WHAT YOU WILL DO: Check every line of the data for the word "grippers", and copy those that have it.

SUPPLIED DATA:
┌────────

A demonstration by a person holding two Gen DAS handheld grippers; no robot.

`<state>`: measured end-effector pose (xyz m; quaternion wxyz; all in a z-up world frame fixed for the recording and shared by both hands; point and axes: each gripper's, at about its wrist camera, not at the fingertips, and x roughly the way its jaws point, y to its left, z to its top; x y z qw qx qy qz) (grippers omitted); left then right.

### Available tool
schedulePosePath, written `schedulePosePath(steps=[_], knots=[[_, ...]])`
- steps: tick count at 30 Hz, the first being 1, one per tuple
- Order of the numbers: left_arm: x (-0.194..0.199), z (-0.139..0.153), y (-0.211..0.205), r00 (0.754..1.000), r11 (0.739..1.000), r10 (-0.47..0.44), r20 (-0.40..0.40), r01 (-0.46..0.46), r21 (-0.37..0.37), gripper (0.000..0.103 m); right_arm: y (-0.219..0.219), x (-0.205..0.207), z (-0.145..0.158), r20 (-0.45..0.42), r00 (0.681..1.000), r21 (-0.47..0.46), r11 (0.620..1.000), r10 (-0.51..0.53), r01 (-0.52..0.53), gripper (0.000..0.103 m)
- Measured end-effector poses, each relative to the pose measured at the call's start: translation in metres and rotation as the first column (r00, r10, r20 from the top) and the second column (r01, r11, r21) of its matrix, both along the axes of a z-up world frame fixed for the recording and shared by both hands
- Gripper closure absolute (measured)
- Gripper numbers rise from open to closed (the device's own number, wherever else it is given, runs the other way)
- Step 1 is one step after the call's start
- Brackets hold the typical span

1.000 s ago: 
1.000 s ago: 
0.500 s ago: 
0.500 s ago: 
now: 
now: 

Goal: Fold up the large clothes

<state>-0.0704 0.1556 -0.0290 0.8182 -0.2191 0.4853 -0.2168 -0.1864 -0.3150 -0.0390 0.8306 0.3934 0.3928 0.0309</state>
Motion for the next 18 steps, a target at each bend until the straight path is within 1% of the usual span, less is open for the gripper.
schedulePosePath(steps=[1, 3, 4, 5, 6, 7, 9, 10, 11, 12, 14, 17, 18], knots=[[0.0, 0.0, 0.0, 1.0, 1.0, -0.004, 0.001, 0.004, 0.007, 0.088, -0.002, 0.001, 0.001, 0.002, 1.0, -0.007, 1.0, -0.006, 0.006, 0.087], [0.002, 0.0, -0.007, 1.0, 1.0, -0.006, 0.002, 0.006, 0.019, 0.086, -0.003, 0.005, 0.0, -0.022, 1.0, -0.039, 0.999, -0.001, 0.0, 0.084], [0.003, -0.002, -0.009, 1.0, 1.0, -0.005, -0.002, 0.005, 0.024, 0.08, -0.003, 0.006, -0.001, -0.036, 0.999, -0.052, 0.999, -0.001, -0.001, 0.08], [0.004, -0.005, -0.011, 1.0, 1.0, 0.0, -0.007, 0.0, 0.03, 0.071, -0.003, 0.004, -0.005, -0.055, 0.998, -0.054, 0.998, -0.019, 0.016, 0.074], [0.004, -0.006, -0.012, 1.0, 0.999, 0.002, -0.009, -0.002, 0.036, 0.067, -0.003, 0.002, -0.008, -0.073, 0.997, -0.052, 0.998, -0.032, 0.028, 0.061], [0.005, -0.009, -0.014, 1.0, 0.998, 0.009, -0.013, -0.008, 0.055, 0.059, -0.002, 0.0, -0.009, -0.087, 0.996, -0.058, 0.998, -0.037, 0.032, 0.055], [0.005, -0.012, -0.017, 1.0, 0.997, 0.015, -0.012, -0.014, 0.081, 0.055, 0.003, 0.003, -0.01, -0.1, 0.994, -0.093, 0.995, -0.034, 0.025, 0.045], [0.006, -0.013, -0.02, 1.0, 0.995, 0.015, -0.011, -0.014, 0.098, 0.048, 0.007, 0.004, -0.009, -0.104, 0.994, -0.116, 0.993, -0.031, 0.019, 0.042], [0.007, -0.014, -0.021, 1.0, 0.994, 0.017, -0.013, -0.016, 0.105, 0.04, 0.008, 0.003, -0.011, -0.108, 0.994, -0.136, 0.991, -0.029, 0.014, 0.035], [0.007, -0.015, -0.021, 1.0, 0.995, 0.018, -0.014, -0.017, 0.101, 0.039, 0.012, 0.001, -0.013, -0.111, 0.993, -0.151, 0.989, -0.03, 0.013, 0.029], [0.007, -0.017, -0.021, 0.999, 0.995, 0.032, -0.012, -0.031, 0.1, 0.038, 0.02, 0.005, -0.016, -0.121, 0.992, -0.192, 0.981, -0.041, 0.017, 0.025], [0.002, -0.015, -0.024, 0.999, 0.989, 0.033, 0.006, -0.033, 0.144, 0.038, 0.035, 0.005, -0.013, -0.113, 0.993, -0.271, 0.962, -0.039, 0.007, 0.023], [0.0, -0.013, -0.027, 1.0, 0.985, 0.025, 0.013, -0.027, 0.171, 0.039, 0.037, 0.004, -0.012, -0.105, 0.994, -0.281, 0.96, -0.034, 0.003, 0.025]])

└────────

ANSWER SECTION:
A demonstration by a person holding two Gen DAS handheld grippers; no robot.
`<state>`: measured end-effector pose (xyz m; quaternion wxyz; all in a z-up world frame fixed for the recording and shared by both hands; point and axes: each gripper's, at about its wrist camera, not at the fingertips, and x roughly the way its jaws point, y to its left, z to its top; x y z qw qx qy qz) (grippers omitted); left then right.

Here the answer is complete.